Et joie de lire ici « c’est n’importe quoi » (cf ma P#4) 😉 merci !
Merci
Mais bien sûr ! ça donne une autre épaisseur à ce texte de penser à votre p#4, ça circule, merci
« (…) et penser que je me tuerai pour ce bébé. » Un texte qui résonne fort. Je suis père depuis six mois et je ressens beaucoup de choses, les choses dont tu parles. Et puis le temps qu’il faut arracher mais que parfois l’enfant t’aide aussi à trouver parce que tu dois te déployer dans les espaces de temps qu’il te laisse . Et l’entourage aussi, pour qui l’écriture n’est pas toujours compréhensible, essentielle… Bref merci pour ce texte qui fait écho avec certains passages de ma proposition #P6. (Écrire ce commentaire avec l’enfant en porte-bébé qui refuse de dormir et sa compagne qui souhaite absolument plier la tente de protection de plage à ce moment là. Veiller quand les autres dorment est parfois la seule solution…)
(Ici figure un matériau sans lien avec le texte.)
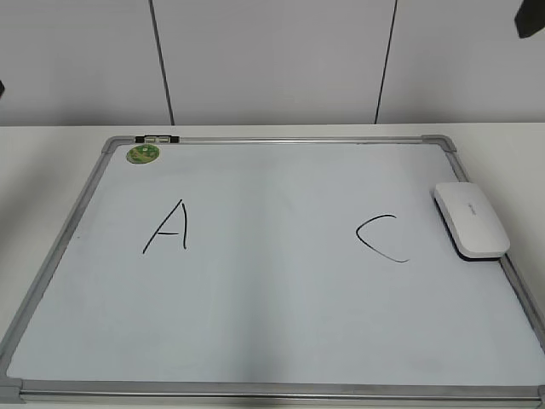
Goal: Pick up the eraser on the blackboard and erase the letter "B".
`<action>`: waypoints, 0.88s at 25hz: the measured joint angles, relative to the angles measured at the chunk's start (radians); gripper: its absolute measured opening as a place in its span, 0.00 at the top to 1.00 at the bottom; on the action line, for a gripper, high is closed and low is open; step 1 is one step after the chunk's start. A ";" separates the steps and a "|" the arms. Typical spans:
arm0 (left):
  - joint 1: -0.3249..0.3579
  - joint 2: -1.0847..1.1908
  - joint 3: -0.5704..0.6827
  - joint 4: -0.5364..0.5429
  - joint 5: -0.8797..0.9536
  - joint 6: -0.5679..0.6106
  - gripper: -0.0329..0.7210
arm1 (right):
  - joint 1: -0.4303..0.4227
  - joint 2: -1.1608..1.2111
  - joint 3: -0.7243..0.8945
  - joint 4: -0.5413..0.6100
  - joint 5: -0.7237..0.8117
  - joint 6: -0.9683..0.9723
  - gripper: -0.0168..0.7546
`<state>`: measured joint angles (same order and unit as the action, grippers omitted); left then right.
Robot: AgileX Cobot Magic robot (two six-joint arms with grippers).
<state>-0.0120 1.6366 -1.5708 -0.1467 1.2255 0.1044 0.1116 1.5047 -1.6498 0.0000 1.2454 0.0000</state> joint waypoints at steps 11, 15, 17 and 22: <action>-0.002 -0.396 0.248 -0.052 0.016 -0.036 0.32 | 0.000 -0.397 0.363 0.000 0.010 -0.012 0.21; -0.002 -0.555 0.411 -0.052 0.018 -0.039 0.32 | 0.000 -0.572 0.509 0.000 0.011 -0.013 0.21; -0.002 -0.621 0.475 -0.052 0.018 -0.039 0.32 | 0.000 -0.661 0.579 -0.006 0.011 -0.013 0.21; -0.002 -0.785 0.612 -0.058 0.020 -0.039 0.32 | 0.000 -0.863 0.731 -0.014 0.013 -0.013 0.21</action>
<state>-0.0138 0.8512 -0.9585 -0.2043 1.2455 0.0650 0.1116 0.6421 -0.9192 -0.0140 1.2587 -0.0125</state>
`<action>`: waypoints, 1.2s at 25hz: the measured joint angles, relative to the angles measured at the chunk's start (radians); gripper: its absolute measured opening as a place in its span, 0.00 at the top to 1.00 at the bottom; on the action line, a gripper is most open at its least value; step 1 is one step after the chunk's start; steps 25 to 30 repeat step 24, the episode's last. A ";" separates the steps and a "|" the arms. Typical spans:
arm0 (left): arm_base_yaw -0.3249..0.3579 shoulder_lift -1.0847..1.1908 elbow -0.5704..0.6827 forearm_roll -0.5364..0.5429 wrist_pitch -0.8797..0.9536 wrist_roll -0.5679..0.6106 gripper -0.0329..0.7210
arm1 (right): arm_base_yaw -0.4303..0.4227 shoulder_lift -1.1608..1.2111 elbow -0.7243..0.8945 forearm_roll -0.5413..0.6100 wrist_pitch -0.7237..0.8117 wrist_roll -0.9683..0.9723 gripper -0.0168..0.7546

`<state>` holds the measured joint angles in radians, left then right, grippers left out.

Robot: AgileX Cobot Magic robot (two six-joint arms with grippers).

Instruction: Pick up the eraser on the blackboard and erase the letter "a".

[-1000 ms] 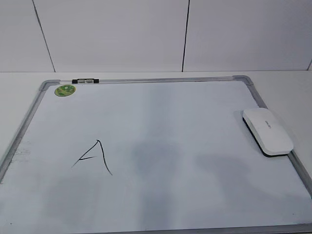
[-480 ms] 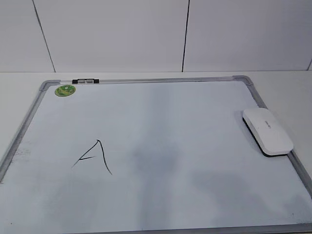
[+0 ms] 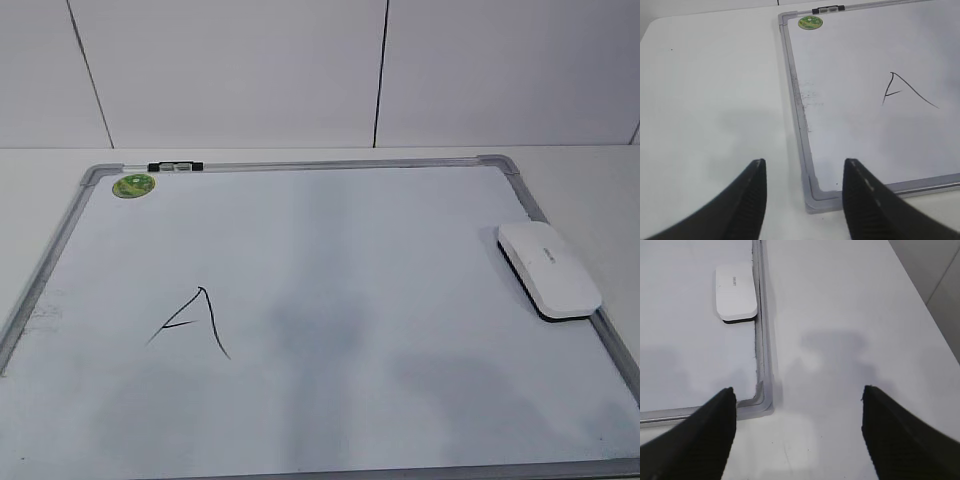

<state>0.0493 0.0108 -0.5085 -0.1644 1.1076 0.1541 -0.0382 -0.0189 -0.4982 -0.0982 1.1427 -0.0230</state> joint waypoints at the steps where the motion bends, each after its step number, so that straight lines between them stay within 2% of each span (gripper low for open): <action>1: 0.000 0.000 0.000 0.000 0.000 0.000 0.48 | 0.000 0.000 0.000 0.000 0.000 0.000 0.21; 20: 0.000 0.000 0.000 0.000 0.000 0.000 0.56 | 0.000 0.000 0.000 0.000 0.000 0.000 0.21; 30: 0.000 0.000 0.000 0.000 0.000 0.000 0.56 | 0.000 0.000 0.000 0.000 0.000 0.000 0.21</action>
ça fait remonter des souvenirs encore frais… Moi je n’aurais pas eu la force, vu le morceau sur lequel je suis tombée, de faire un atelier comme vous avec mon fils en très bas âge… bravo. Bravo surtout de sauvegarder votre espace de réception (plus difficile à mon sens dans ces conditions qu’un espace d’expression). L’oeil dur de cette femme le 23 juillet… Comme je le connais (avec un enfant hurleur en prime). Et cette folie maternelle aussi. Merci.
Merci pour tes encouragements et ta sympathie ! C’est vrai que c’est difficile je ne sais pas encore bien pourquoi je me suis lancée dans ces conditions, mais la tension que cela génère est parfois féconde … et parfois fatigante aussi.
Merci pour ton commentaire qui fait du bien. Je partage ces moments où je lutte pour créer une bulle autour de moi et rentrer dans le flux de l’écriture malgré tout le reste qui m’appelle au dehors.